*TASK STATEMENT*
From the listing below, copy out every line where the word "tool" appears.

** Opening SUPPLIED MATERIAL block **

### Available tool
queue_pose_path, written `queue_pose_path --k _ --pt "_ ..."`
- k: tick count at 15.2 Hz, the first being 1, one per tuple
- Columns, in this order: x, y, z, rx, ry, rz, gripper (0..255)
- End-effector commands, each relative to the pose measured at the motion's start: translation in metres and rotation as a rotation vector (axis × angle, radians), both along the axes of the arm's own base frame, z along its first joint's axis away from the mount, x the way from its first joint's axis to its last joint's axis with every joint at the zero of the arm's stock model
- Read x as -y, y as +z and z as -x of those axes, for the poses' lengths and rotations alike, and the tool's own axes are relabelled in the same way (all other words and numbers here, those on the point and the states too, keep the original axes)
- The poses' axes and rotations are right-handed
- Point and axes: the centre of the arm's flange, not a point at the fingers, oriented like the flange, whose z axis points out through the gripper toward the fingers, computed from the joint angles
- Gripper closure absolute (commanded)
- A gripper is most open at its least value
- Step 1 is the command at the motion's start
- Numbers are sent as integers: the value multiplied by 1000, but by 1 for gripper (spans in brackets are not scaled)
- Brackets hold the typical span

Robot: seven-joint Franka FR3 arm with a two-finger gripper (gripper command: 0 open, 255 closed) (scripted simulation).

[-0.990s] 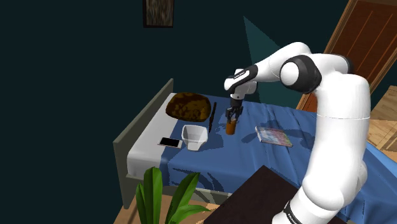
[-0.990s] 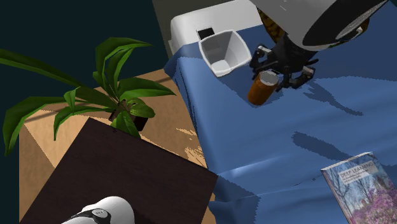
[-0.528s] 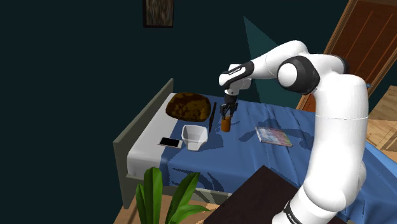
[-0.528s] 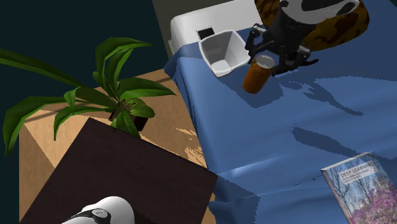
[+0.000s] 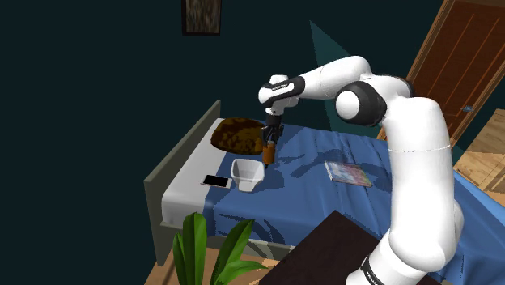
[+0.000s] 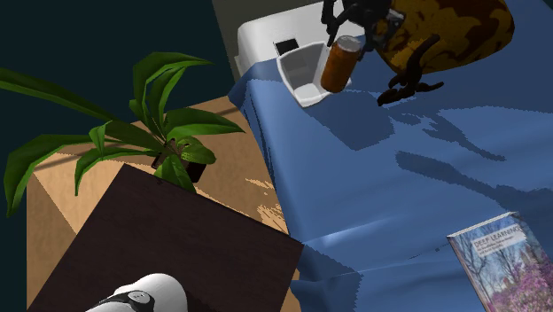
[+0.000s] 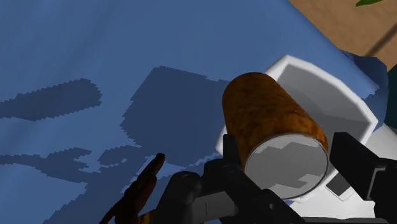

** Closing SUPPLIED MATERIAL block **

*TASK ANSWER*
### Available tool
- Read x as -y, y as +z and z as -x of those axes, for the poses' lengths and rotations alike, and the tool's own axes are relabelled in the same way (all other words and numbers here, those on the point and the states too, keep the original axes)

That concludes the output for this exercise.